Y cada uno de los 17 príncipes cayó en la trampa. 
Uno a uno, Marcus, disfrazado de princesa, los fue metiendo en el helicóptero, sonriendo, recibiendo regalos y besos y abrazos y prometiendo un largo y hermoso viaje sin fin y sin más espera y sin dolor. 
Y entonces llamó al soldado preferido de su padre y se subieron todos al helicóptero y les pidió a los 17 príncipes, con una dulce sonrisa (vestido de princesa) que se lanzaran en paracaídas justo en ese castillo que se veía allá, entre la niebla. 
Todo sucedió a la perfección.
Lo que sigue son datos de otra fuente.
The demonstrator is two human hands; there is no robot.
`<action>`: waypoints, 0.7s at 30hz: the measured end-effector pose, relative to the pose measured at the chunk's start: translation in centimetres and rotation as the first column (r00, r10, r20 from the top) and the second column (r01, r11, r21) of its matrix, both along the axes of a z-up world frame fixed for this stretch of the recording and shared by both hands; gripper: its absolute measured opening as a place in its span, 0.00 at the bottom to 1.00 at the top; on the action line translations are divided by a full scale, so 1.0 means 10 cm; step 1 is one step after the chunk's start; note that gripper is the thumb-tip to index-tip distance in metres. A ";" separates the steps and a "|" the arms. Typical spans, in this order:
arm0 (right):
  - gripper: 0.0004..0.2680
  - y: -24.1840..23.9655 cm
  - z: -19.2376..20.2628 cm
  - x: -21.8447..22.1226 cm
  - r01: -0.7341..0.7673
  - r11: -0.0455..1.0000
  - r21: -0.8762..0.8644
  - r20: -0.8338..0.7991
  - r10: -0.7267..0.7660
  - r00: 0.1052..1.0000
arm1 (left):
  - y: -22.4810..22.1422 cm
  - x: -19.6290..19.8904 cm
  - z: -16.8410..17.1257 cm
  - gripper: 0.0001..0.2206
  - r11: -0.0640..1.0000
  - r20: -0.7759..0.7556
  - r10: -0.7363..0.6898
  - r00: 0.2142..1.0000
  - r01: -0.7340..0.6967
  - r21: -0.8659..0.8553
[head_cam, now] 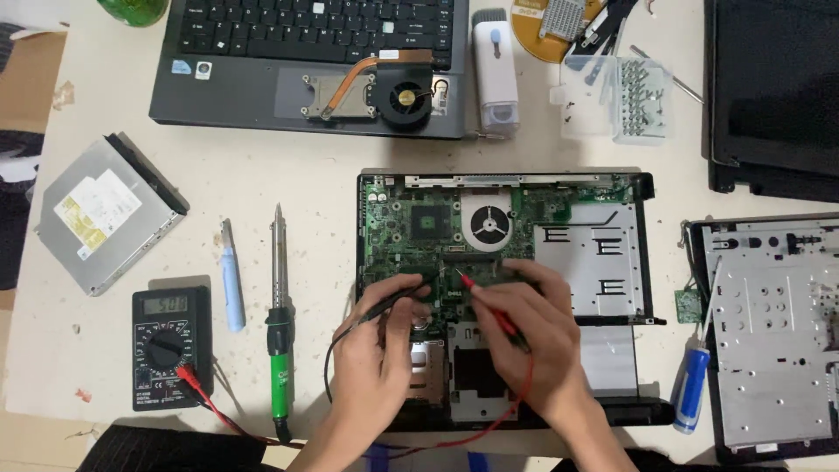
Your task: The person uses a multimeter with red and black probes to test points on a disassembled laptop motherboard, holding both probes against the board and reading the meter. The laptop chassis, keyboard, and other disassembled laptops remain on the work table around them.
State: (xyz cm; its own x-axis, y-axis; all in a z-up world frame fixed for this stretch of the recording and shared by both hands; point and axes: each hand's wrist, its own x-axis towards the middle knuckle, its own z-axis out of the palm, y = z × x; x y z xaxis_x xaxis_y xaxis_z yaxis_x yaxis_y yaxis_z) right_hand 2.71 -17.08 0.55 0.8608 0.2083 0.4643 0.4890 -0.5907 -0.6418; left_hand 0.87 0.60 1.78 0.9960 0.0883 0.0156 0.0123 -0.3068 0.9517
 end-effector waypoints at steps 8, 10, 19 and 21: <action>0.03 -0.05 0.01 -0.03 -0.062 0.997 0.039 0.001 0.062 0.998 | -0.01 -0.01 0.02 0.15 0.996 -0.014 -0.066 0.998 0.067 0.054; 0.03 -0.07 -0.02 -0.04 -0.099 0.994 0.039 -0.012 0.099 0.995 | -0.03 -0.02 -0.01 0.17 0.993 -0.028 -0.093 0.995 0.095 0.066; 0.03 -0.10 -0.05 -0.04 -0.010 0.996 0.088 -0.014 0.011 1.000 | -0.09 -0.04 -0.08 0.13 0.989 0.115 -0.058 0.992 0.042 0.139; 0.01 -0.09 -0.06 -0.04 0.007 0.998 0.060 0.012 -0.008 1.000 | -0.08 -0.05 -0.10 0.13 0.989 0.141 -0.074 0.987 0.055 0.135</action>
State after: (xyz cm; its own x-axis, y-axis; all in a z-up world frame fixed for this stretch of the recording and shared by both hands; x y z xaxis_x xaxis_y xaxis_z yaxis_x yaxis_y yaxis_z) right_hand 2.27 -18.02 -0.08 0.8562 0.1730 0.4867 0.4930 -0.5549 -0.6701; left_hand 0.38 -0.25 0.76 0.9857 0.0117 0.1680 -0.1473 -0.4240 0.8936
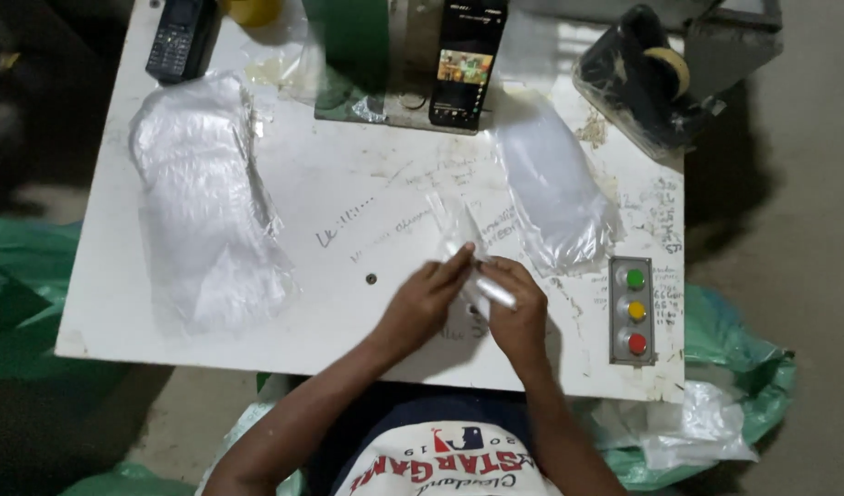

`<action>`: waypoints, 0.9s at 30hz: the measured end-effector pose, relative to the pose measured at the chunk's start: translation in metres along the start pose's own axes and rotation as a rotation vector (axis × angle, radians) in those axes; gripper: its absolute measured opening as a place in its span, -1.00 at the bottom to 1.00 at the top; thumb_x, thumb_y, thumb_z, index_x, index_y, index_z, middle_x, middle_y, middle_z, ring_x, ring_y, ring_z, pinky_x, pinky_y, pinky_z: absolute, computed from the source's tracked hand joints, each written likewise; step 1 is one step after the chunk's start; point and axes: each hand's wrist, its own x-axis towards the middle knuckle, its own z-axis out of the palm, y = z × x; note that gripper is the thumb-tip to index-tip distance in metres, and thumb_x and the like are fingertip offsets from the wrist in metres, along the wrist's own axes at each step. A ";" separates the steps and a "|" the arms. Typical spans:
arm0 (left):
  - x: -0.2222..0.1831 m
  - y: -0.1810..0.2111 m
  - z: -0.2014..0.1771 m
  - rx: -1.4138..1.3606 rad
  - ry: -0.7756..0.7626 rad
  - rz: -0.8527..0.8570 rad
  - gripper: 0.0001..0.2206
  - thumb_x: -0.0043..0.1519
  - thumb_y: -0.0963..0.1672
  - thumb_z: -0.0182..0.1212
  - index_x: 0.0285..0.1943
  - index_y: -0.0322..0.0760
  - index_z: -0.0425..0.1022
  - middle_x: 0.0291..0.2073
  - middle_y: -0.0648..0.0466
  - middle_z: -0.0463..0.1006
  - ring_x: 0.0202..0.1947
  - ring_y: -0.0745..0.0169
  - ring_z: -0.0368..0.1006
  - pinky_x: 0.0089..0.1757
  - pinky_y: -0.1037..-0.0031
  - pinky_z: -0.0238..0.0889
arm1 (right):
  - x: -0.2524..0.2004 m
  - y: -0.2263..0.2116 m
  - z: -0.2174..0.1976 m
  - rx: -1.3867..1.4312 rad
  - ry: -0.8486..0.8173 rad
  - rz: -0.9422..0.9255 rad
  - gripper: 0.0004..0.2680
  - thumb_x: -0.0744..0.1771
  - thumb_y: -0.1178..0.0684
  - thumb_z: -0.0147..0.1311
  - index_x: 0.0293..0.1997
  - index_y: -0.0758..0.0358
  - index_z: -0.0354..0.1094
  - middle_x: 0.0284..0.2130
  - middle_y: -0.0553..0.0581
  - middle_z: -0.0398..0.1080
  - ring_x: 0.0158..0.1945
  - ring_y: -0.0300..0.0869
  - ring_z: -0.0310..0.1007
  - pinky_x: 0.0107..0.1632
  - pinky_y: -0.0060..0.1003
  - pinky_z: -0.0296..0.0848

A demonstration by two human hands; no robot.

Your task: The person is manually folding and stacking small plastic bags at a workstation equipped with a packaging machine.

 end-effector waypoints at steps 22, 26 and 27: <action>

Era una excelente estrategia y un gran plan.


Una vez hecho esto Marcus volvió en helicóptero al castillo de la Reina Sofía. En la puerta una chica estaba llorando, preocupadísima, tenía todo el maquillaje corrido y a veces se paraba y empezaba a correr y se detenía y de vuelta se largaba a llorar. Los cocodrilos de caramelo la miraban atónitos y lloraban también. 
A Marcus no le resultó para nada simpático lo que encontró, pero igual trató de seguir adelante. Se quedó a vivir unos días en el castillo de la princesa. Se iba a quedar por siempre jamás pero sólo aguantó unos días, hasta que se dio cuenta que la princesa le resultaba aburrida y desabrida y que siempre tenía algún problema y se acordaba de este o aquel príncipe, y se asomaba a la puerta y hacía cara de mucho recordar y se quejaba de cualquier cosa y no sabía decir otra cosa que “Soy la princesa”, “Soy la princesa”.  
Así es que Marcus, una noche, cerró la puerta bien despacio y se fue del castillo enorme y rosa sin que nadie se diera cuenta. 
Se volvió a vestir de princesa, se subió al helicóptero, recogió caramelos y flores, se robó parte del chocolate, un cocodrilo de caramelo y regresó al reino de Constantementenopla, al castillo del Rey Andrés. 
Estaba muy inquieto y no veía la hora de llegar. Sabía que allí habían cambiado las cosas. Lo esperaban 17 hermosos y diferentes príncipes metidos en una celda, ansiosos de amor.



*Este relato ha sido editado recientemente por La Sofía Cartonera, en su colección especial para seres menores, en el libro titulado "Cuatro Cosmo Cuentos").